The bottom line here is this: Put the reality formula in place. Explain how it works, but only ONE time. Then, when your kids resist and say, “You’re crazy mom” or simply sit on the sofa, just walk away, lovingly, and with a big smile on your face. Go on about your day, and be patient. Remember, you control the goodies and they will ALWAYS return to wanting the goodies. Eventually, as long as you do not empower the resistance, they will come around. Might it take a few days? Yes, for some it will. Just be patient.

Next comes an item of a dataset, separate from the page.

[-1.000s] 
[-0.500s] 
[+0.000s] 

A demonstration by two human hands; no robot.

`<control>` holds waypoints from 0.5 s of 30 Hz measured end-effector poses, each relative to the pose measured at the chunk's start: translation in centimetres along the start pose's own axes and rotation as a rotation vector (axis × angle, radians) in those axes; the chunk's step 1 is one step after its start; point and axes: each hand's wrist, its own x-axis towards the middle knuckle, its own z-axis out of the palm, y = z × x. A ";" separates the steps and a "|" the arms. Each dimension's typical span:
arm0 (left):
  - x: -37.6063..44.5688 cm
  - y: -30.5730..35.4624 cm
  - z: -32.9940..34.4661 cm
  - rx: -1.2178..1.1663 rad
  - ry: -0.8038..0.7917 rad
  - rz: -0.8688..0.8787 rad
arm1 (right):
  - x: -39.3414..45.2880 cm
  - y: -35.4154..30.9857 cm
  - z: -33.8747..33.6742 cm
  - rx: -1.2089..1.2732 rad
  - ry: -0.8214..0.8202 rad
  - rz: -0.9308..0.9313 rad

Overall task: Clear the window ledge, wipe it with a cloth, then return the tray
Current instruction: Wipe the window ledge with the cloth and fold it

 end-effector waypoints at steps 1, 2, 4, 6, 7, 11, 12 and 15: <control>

Behavior changes first; then attitude changes much later.

Once you are patiently walking away from the resistance, you will eventually get compliance. They will do what you want. However, it will come with grumpiness, poor effort, and an attitude. Ignore all the attitude components; just don’t engage.

Do hold them to a standard of good effort. For example, when they clean their room, they will learn to pull everything out from under the bed once you simply say, “Not yet,” after glancing under the bed a few times. They will get it.

But, it is to be expected that they will still complain, perhaps be a bit disrespectful and continue to talk about the stupidity of the system. So you must focus on the behavior change you see and don’t be tempted to comment on their attitude or their comments.

Please trust this: The attitude will come around if you rigidly stick to points one and two above.

Abandon lectures, being right, and reminding them that you are right.

As the system begins to work, it will be tempting to remind your child or teen that you are right. It sounds like this; “Now, that wasn’t so hard…was it?” Or, “See, it only took you twenty minutes, but you wasted an hour complaining. Why don’t you just do it?”

These are futile and worthless comments. Let them go. You don’t have to be right or have the last word.

Words will not motivate here, at least…not yet. In next week’s article, we will discuss the role of coaching for your child. Not just what to do or say, but when to say it. For now, be patient. Stick with this system and you will see movement very soon!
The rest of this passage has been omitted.